Work item:
Using the listing below, give the number of lines where "wrist" appears, and nothing else.

Segment Open

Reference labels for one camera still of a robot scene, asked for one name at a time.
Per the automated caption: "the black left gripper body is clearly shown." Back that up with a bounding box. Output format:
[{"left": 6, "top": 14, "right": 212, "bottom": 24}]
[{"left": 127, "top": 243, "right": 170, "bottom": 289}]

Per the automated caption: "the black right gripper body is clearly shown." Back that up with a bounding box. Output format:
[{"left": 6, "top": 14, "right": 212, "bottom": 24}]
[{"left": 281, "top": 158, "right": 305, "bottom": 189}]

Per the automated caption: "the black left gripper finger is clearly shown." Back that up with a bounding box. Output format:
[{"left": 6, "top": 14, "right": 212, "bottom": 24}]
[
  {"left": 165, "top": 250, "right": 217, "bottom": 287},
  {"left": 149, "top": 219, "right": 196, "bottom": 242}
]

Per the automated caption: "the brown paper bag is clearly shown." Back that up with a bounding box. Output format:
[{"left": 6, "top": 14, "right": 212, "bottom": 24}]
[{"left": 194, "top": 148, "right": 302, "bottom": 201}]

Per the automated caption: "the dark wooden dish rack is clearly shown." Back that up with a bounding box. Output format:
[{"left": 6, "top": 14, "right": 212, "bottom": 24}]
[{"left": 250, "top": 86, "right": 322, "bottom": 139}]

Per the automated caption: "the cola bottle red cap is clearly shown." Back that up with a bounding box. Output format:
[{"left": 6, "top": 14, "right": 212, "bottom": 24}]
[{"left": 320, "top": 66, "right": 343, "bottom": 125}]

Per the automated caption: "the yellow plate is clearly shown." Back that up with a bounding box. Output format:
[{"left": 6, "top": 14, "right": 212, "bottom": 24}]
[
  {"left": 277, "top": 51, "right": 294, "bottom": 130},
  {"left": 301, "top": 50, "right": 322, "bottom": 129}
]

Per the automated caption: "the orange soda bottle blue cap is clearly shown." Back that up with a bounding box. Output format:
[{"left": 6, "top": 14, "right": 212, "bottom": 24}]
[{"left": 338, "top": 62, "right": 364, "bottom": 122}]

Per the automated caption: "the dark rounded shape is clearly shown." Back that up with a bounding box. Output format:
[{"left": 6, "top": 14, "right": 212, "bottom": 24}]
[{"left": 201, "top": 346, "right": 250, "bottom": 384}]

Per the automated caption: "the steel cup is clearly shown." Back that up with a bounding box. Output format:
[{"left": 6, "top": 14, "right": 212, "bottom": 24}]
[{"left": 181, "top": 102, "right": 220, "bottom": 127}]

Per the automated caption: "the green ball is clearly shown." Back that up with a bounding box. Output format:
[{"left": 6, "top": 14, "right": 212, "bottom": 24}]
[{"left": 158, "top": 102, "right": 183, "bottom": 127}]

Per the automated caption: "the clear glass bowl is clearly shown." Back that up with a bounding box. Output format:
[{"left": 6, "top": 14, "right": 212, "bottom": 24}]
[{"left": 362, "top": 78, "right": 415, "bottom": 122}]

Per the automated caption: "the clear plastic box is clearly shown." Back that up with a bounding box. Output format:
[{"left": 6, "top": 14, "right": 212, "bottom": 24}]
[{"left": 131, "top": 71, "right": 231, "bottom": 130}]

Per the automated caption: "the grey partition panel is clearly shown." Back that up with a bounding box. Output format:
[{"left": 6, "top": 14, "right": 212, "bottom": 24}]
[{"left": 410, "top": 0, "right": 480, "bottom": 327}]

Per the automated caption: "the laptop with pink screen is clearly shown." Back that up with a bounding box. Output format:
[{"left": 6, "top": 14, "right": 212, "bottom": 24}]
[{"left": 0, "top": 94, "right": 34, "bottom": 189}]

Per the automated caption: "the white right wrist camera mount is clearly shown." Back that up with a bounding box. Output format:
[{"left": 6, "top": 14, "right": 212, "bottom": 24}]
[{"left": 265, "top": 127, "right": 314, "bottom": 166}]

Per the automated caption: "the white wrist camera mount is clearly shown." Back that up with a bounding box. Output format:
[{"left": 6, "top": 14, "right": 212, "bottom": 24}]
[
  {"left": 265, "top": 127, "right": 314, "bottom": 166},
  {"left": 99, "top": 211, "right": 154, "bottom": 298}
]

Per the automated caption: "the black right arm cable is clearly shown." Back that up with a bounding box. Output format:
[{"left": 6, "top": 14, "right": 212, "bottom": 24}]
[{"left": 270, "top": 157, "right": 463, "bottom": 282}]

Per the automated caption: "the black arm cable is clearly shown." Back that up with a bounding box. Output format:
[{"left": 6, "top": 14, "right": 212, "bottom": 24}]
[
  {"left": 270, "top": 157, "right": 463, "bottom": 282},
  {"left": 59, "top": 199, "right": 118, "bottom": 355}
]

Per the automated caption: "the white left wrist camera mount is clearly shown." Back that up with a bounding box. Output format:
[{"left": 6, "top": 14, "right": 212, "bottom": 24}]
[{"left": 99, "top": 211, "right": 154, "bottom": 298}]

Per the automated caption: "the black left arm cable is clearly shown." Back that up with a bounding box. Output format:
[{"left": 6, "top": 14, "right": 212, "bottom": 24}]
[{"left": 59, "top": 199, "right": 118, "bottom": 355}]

Segment Closed

Output of the exercise:
3